Während es in Europa zum täglichen Ritual gehört, sich anzusehen und anzuhören, was auf dem Fernsehschirm läuft, gibt es in anderen Weltgegenden, z.B. in den Anden, noch Riten einer verborgenen geistigen Teilhabe; während man sich in Europa die Musik oftmals nur anhört, wird in anderen Weltgegenden Musik gemacht. Das autochthone Volk der Aymara und Quechua, dem ich angehöre, hat, obgleich es in Bolivien und Peru die Mehrheit bildet, keine eigene Literatur und muss seine Kultur im Verborgenen pflegen und weitergeben; es lebte und lebt ständig in der Gefahr, dass seine Kultur und seine Traditionen verschwinden, da die herrschende Schicht ihr Staats- und Erziehungsmodell aus Europa bezogen hat. …
Die westliche Pädagogik muss beginnen, die kulturellen und erzieherischen Wertvorstellungen in anderen Ländern zu verstehen und ernstzunehmen. Nur so wird Europa den übrigen Völkern auf eine menschlichere Art begegnen können. …
Die andine Musik mit ihrer Pentatonik hat eine enge Beziehung zur Natur, sie ist kosmisch, ihr tief in der Gemeinschaft verwurzelter Charakter bringt die Verpflichtung mit sich, eine ausgewogene und harmonische Atmosphäre für das Zusammenleben der Menschen zu schaffen. Auf solchen Zusammenhängen beruht die andine Lebensform. …
Das schrieb Mario im Januar 1986. Heute würde er einiges sicherlich anders schreiben, denn:
In Bolivien sind die Aymara- und Quechua-Kulturen deutlich weniger als vor 30 Jahren vom Verschwinden bedroht, ihre Sprachen sind offizielles Schulfach und ihre Musik kann überall im Land gespielt und gehört werden. In Europa wird zumindest in einigen Gebieten und Schulen wieder deutlich mehr getanzt und gesungen, und es wird auch weniger geraucht.
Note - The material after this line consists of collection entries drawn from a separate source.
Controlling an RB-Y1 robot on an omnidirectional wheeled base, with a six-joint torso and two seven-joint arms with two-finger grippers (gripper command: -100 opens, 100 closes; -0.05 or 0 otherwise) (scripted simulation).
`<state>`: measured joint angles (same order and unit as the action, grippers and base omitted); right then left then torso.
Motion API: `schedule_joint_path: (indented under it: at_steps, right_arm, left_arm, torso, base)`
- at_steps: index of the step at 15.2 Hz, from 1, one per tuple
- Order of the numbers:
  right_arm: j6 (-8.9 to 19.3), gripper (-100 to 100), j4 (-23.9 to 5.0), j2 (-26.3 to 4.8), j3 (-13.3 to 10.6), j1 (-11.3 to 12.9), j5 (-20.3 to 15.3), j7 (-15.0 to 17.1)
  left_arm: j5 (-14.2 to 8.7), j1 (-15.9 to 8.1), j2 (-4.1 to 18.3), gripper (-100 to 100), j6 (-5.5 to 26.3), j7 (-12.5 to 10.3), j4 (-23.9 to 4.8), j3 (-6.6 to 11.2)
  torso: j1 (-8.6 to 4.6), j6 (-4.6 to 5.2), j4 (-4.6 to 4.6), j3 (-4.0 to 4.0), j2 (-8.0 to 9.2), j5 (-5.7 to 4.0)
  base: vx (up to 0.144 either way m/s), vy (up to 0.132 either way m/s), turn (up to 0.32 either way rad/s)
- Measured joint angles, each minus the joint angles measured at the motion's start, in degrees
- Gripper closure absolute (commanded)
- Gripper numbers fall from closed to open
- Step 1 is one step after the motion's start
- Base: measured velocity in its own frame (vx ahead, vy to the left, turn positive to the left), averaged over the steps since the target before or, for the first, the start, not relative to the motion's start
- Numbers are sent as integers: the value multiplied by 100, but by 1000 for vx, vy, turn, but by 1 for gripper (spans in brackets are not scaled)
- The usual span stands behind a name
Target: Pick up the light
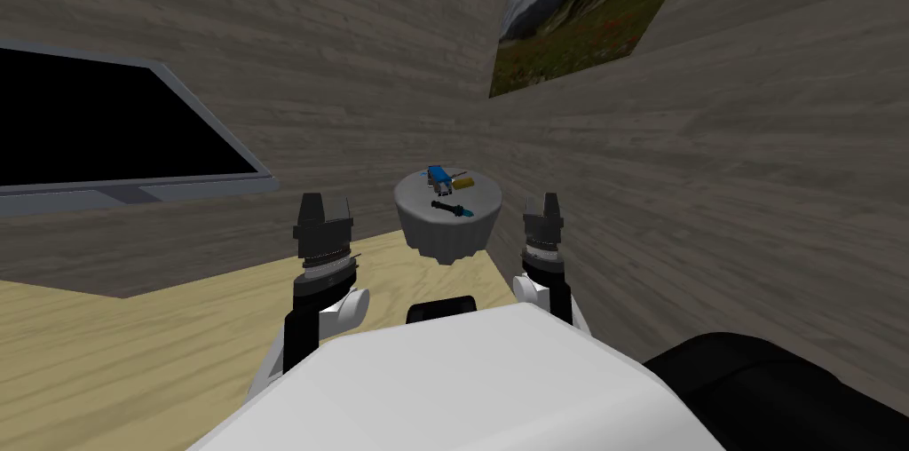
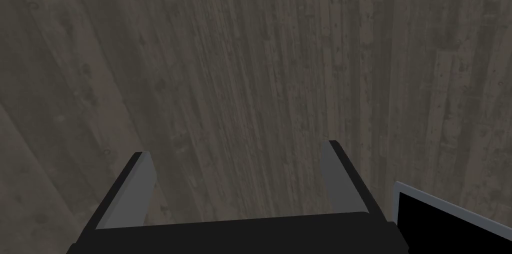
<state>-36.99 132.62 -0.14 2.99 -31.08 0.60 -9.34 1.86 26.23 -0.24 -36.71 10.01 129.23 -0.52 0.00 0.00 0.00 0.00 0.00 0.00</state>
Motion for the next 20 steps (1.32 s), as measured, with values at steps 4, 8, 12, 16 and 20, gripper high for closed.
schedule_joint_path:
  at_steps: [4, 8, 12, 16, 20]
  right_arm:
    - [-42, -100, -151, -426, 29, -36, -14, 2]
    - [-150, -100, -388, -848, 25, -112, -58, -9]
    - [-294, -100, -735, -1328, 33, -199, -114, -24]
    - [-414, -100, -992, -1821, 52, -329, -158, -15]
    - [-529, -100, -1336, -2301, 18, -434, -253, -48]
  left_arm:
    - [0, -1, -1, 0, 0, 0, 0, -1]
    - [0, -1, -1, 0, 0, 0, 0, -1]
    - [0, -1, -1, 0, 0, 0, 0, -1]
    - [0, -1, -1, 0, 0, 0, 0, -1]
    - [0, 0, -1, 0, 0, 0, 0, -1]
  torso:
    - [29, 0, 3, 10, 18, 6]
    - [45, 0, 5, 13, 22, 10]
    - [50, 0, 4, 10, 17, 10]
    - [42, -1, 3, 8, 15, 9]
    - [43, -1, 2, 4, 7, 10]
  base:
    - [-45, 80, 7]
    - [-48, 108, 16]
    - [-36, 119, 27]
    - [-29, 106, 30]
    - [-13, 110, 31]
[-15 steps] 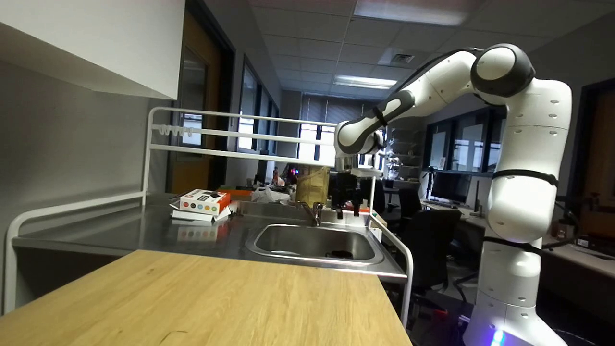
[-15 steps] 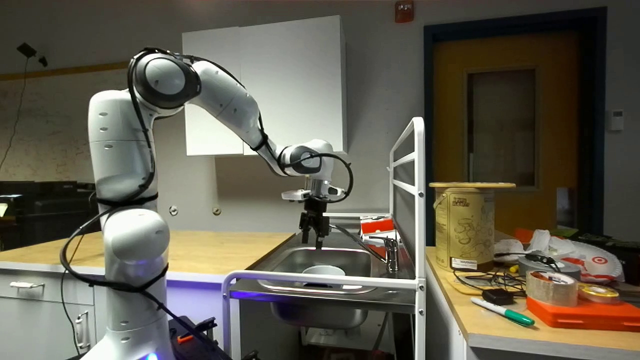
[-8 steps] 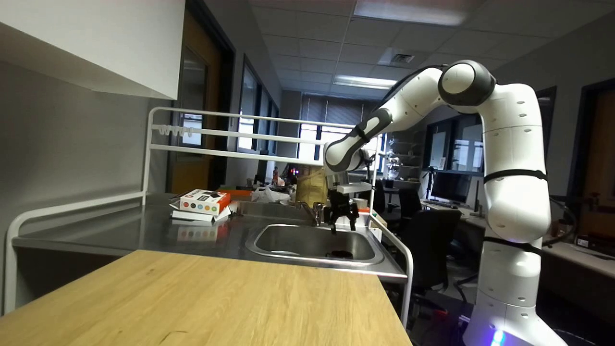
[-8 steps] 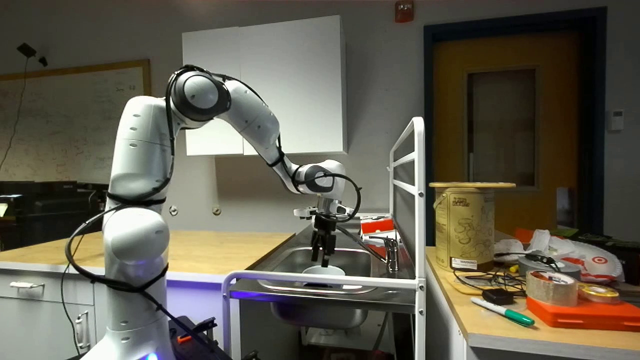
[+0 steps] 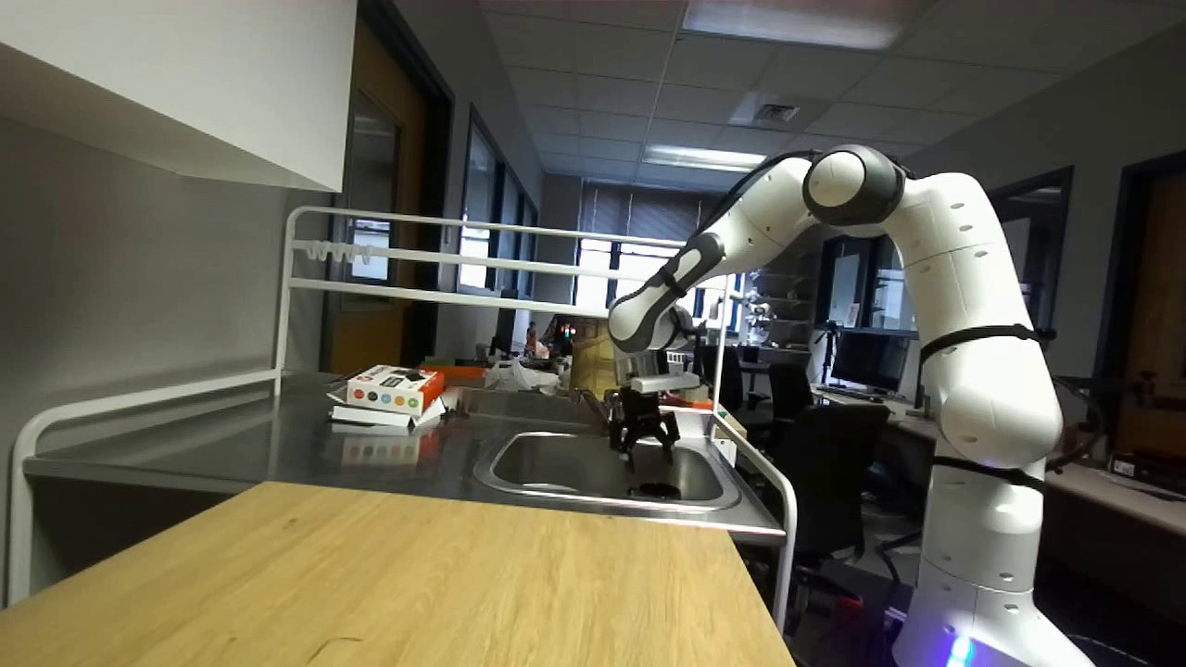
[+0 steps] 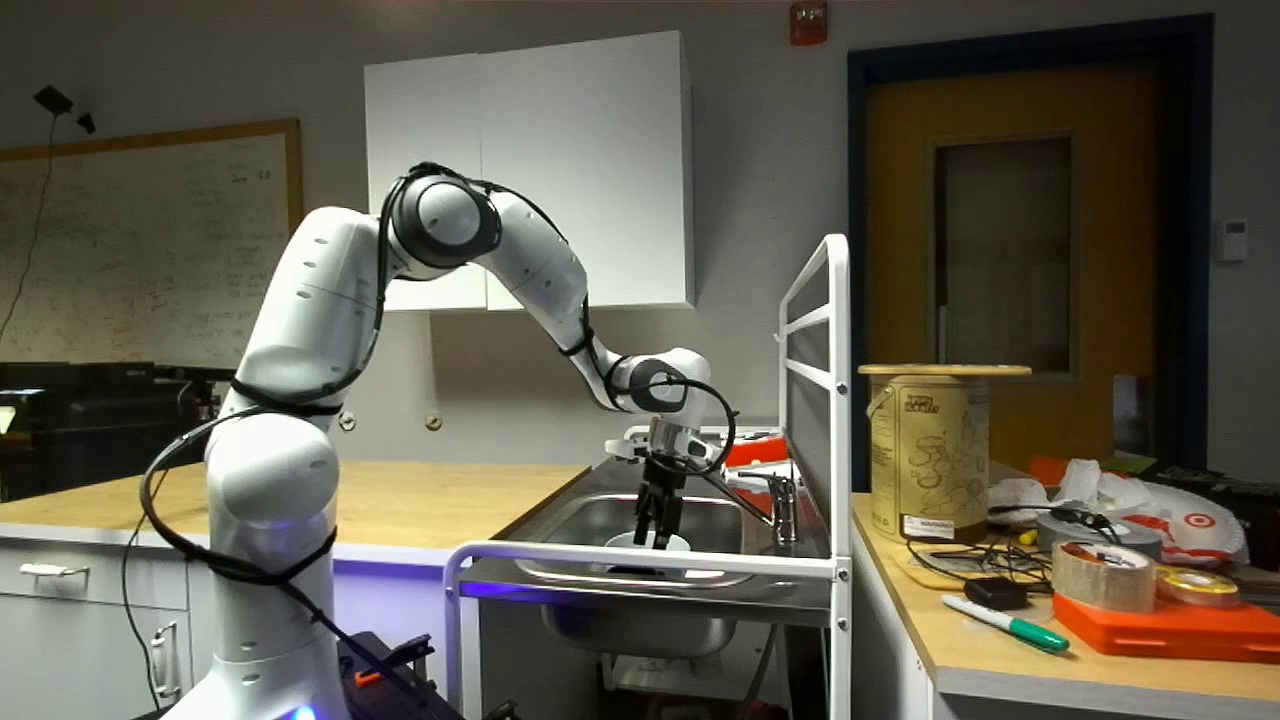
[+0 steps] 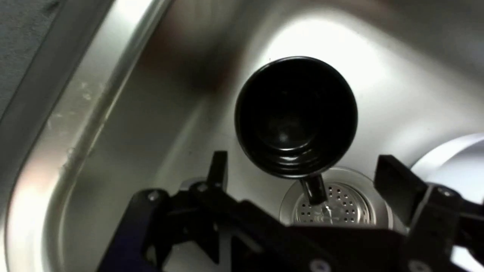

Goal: Pick up the pink cup from the sink and place it on the right

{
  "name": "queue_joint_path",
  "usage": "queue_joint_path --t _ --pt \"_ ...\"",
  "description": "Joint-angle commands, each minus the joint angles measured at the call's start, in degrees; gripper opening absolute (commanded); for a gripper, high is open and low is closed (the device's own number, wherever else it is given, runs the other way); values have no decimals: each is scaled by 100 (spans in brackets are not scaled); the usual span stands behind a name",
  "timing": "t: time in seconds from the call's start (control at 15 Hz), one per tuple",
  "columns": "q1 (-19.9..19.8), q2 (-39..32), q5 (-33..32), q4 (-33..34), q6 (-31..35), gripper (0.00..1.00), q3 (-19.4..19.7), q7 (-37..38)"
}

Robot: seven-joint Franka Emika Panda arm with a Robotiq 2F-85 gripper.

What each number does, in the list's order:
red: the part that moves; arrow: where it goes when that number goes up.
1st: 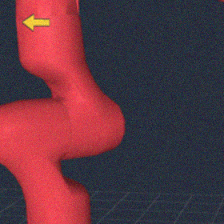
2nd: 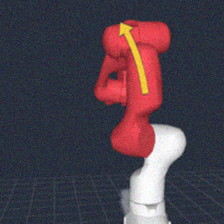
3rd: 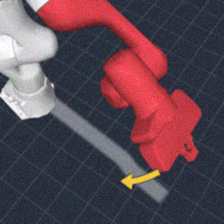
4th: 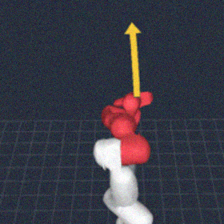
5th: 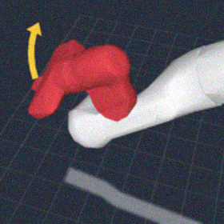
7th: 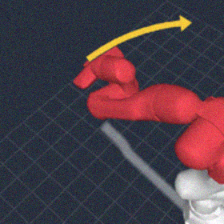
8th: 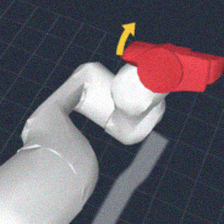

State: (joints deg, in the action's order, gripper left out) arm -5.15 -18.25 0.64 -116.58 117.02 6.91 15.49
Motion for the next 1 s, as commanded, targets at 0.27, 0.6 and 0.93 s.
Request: queue_joint_path --t 0.27,0.6,0.93 --pt "-21 -613 1052 777 -154 100 -166 -19" --pt "20 -590 1299 578 -205 100 -150 214" --pt "241 -42 1219 -37 -232 100 -160 601"
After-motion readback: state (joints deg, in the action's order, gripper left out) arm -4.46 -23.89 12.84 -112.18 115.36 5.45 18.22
Trotzdem erscheint die Botschaft der Ruphay aktueller denn je, denn das allgemeine Tempo, die Individualisierung, der Konsumwahn, die Ellbogenmentalität, der Einzelne und die Gesellschaft im permanenten Optimierungsrausch – das alles erscheint heute noch wesentlich stärker als vor 30 Jahren das Leben der Menschen in Europa und im globalisierten Internetzeitalter auch in den Anden zu bestimmen.